Killer Grandma (Reel One Entertainment, Fell to Earth Films, Lifetime, 2018)

by Mark Gabrish Conlan • Copyright © 2019 by Mark Gabrish Conlan • All rights reserved

After Family Portraits Lifetime showed a movie called Killer Grandma — which when I first saw it in the TV listings I thought I’d already seen. It turned out I was confusing it with Psycho Granny, though the premises are similar and Lifetime’s program suppliers, Reel One Entertainment and Fell to Earth Films, shot this one under the working title Killer In-Law (by coincidence — or maybe not — Lifetime also aired a film called Psycho In-Law and another called Psycho Brother-in-Law). The film opens with a prologue in which a woman, Yvonne Hutcherson (Jodi Lynn Thomas) in a house with a pool is alone except for her two kids, seven-year-old Tom (O’Neill Monahan) and four-year-old Meghan (unidentified in the imdb.com cast list, though I suspect the child actress cast later as her niece — more on that later — also played her). Yvonne had solemnly instructed her kids not to play in the pool, but Meghan dared her brother to go in with her, and when she started drowning Tom was too panicked and too immature to save her, while Mom arrived too late. The film flashes forward almost 20 years to the Westlake mental institution, where Yvonne — now older and played by Nana Visitor, with severely short grey hair and a rail-thin bod that has obviously escaped the usual, shall we say, “expansion” that comes with age — is being given a discharge interview by her therapist, a tall Black woman with a similarly short haircut, who reminds her (and tells us) that she was well enough to leave two years earlier but she decided to stay on at Westlake and help her fellow patients, sort of like Jane Eyre becoming a teacher at Lowood School after she graduated there.
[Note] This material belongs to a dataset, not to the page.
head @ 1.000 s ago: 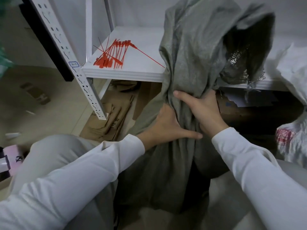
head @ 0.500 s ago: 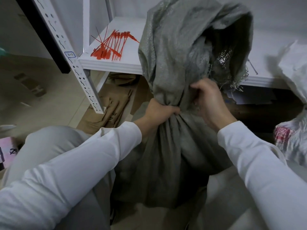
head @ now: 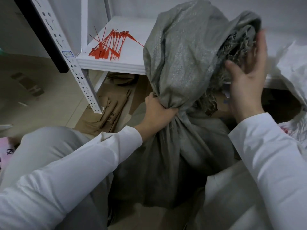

Yvonne makes a bee-line to the city where her son Tom, now an adult and using the name “Ferriday” (why do the mother and son have different last names? Maybe we were supposed to believe he was adopted after his dad had previously died and his mom went crazy over the death of his sister, and “Ferriday” is his adoptive parents’ name — though the script by Nick Barzini and the film’s director, Danny J. Boyle,[1] doesn’t say this or give us any clue as to how or where Tom spent the rest of his childhood), is living with his wife Melissa (Kelly Sullivan, top-billed) and their daughter Annie (Violet Hicks).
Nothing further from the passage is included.